ChatGPT and other AI models are the results of programs. People have been researching how to best write programs that make AI models for a long time, with some nice breakthroughs in the last decade.

Yet, there is nothing magical about ChatGPT other than that we finally got over a threshold. Using the same AI training on a computer that’s 5 years older would produce an unusable model that barely manages to string 5 words together. Not because the older computer does something different, but because it is slower.

Note that on the scale of computing power that is needed for an AI, even small differences can make a huge difference in the outcome. When training a model takes several months, doubling the compute power by letting it train twice the time isn’t that easy.

The same goes double for the amount of training data that can be used. Getting a 50 TB SSD nowadays is expensive. Getting it 20 years ago was impossible. Even collecting all the data got easier.

And it goes triple for the size of the model. You can’t train a model as big as ChatGPT on a GPU with 8 GB RAM. So the available training hardware had an effect on the size of the models, and bigger models unsurprisingly work better (brain size matters. try asking a mouse about it!).

So, in short: We got to the point where we have the hardware to train a big enough model with enough data for long enough to get a good result.

Additionally, models don’t scale linearly but appear to have thresholds where they suddenly get better.

Anonymous 0 Comments

Because the vast majority of them are just using ChatGPT. The company sells licenses so you can make whatever app you want with it.

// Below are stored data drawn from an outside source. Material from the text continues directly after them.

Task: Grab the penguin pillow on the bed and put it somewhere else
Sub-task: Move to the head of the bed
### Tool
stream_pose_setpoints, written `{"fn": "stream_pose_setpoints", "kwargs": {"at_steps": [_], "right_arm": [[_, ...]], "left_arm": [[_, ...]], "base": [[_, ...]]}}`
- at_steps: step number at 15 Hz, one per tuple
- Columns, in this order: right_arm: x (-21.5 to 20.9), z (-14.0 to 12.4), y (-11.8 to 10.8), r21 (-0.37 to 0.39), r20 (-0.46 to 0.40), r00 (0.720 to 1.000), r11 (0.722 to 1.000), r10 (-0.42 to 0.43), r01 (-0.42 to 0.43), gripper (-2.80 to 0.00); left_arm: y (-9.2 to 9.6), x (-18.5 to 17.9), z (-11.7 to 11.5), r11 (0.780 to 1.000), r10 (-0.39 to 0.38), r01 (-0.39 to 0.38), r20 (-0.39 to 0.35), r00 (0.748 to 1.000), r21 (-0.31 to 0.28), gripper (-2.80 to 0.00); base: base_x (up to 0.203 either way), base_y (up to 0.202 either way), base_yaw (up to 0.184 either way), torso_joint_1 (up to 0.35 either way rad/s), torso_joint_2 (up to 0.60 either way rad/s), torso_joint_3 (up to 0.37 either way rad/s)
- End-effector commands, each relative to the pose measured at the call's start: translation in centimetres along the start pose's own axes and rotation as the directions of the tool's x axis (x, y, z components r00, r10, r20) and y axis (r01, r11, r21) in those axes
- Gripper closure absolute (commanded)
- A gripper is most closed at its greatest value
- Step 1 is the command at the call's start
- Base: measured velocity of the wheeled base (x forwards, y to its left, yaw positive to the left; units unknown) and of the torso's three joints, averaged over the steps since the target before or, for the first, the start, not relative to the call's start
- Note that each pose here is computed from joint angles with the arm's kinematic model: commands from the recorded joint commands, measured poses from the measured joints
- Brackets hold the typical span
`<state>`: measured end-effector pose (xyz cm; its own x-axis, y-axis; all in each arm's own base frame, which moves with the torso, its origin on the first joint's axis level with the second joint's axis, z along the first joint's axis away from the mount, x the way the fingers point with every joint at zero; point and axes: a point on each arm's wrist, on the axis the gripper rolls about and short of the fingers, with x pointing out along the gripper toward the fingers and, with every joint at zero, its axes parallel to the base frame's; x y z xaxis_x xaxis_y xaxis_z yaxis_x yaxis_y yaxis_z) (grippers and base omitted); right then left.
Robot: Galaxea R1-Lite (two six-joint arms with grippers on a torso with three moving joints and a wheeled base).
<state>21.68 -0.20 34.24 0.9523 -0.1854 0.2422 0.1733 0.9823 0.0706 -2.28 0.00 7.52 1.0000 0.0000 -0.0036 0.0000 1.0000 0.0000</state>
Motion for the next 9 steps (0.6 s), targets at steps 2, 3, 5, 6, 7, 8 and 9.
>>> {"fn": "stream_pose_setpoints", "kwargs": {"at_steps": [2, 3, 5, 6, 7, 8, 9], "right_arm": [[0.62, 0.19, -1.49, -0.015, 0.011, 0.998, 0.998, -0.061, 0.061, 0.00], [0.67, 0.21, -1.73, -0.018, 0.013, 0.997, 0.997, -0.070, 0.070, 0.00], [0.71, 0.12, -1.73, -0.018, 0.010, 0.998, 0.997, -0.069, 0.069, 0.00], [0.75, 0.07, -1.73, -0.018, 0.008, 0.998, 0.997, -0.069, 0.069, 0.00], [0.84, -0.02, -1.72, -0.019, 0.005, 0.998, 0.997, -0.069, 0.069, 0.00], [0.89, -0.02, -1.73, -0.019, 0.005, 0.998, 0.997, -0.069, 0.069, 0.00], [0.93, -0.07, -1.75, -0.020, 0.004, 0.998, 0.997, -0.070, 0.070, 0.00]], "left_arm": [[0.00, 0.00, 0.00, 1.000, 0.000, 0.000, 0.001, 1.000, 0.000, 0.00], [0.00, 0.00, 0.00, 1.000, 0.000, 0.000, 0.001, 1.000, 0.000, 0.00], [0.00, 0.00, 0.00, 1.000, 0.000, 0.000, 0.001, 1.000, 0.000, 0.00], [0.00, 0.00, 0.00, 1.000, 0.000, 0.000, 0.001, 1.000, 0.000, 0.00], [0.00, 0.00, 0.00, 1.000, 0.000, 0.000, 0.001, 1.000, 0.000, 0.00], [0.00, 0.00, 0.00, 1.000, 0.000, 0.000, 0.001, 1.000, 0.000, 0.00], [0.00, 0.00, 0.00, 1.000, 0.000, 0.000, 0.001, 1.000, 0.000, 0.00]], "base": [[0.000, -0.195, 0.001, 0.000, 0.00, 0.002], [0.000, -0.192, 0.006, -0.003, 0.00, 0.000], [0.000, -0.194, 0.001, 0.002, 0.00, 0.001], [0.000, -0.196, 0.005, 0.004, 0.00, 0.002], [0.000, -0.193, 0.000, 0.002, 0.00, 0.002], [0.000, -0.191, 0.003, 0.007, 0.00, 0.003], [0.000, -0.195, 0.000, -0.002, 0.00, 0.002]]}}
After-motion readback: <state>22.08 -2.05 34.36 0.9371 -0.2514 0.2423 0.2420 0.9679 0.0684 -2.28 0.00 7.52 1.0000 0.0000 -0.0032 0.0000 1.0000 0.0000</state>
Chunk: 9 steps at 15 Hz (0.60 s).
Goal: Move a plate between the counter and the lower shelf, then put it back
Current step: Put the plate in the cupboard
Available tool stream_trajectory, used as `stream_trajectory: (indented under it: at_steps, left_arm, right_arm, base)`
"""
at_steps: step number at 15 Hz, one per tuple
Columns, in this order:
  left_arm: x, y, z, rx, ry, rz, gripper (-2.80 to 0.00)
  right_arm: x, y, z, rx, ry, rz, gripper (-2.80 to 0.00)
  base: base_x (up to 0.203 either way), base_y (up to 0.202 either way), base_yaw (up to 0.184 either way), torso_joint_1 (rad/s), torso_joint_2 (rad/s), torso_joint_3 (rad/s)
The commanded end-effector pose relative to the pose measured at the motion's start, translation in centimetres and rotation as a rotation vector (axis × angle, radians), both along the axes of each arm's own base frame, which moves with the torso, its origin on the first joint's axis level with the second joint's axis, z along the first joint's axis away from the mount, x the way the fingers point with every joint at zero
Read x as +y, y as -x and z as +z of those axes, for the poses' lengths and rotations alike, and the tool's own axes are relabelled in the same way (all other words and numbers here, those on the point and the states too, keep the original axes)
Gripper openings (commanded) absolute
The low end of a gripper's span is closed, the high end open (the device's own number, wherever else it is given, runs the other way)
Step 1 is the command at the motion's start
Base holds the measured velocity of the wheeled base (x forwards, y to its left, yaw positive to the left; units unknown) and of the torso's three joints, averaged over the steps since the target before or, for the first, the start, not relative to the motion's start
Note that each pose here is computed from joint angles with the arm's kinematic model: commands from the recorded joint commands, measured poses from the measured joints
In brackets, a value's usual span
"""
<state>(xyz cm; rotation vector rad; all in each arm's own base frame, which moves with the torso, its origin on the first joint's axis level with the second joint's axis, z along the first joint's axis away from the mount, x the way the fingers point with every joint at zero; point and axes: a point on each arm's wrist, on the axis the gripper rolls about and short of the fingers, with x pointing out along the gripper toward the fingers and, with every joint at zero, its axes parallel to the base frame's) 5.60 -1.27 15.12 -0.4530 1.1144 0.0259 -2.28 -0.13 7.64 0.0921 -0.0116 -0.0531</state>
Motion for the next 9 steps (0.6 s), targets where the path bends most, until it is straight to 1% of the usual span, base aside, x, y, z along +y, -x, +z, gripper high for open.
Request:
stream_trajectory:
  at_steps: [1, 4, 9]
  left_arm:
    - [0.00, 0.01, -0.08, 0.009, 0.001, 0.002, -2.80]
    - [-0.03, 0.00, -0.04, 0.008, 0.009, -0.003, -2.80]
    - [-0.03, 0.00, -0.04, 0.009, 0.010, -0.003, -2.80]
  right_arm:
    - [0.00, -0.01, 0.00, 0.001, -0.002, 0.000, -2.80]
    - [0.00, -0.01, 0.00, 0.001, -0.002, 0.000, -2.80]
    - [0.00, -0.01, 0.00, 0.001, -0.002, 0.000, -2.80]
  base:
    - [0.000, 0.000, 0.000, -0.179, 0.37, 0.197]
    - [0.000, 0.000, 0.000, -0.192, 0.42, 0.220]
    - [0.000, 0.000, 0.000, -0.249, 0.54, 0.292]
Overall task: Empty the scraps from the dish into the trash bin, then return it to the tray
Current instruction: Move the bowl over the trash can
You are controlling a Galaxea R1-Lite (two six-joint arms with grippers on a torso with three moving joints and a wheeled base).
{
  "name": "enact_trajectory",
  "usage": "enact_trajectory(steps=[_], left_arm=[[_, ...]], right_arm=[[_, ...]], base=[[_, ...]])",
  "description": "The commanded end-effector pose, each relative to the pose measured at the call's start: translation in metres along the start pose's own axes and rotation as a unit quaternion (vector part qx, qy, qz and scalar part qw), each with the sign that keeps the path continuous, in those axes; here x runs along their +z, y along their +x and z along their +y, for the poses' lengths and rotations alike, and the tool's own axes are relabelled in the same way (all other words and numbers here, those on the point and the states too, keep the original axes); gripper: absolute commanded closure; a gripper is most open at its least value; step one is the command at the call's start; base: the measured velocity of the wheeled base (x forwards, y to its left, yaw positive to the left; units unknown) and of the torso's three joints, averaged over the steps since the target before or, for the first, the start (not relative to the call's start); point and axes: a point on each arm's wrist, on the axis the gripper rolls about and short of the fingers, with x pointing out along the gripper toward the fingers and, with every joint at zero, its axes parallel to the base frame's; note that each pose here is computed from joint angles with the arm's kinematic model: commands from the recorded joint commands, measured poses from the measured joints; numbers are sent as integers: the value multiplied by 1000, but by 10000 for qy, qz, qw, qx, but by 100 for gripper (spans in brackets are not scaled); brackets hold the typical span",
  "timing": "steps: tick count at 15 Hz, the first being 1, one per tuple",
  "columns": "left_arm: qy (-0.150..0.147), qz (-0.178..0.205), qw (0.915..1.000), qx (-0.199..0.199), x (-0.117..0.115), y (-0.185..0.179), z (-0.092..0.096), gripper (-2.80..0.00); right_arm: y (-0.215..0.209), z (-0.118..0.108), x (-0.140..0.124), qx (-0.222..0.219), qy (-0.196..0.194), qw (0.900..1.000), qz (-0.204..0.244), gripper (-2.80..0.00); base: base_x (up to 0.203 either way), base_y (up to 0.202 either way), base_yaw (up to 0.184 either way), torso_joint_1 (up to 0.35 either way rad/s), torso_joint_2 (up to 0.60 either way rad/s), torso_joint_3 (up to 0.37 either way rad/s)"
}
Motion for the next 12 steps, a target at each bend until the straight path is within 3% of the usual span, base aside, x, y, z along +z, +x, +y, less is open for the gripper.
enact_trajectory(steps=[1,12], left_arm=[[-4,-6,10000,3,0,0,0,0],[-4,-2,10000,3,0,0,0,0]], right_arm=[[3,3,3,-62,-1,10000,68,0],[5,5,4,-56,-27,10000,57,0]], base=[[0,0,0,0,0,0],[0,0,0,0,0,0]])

The couple that are using something else have been in development for years, and rushed their release out in order to compete with ChatGPT before it’s too late.

Anonymous 0 Comments

It’s relatively simple technology. GPT architecture was created in Google and published in 2018, another paper that improved this tech is called “attention is all you need” was a breakthrough and also was published. Facebook launched it open source models LLaMa right after ChatGPT surge. Everything else is training, data collection, fine-tuning. It’s expensive, but nothing complex here

Anonymous 0 Comments

Don’t mistake “not interesting to the general public” to be the same as “zero”.

Just because we have media focus on AI right now does not mean that the functionality came out of nowhere overnight – there have been many breakthroughs over the “quiet” period which hasn’t grabbed the publics interest.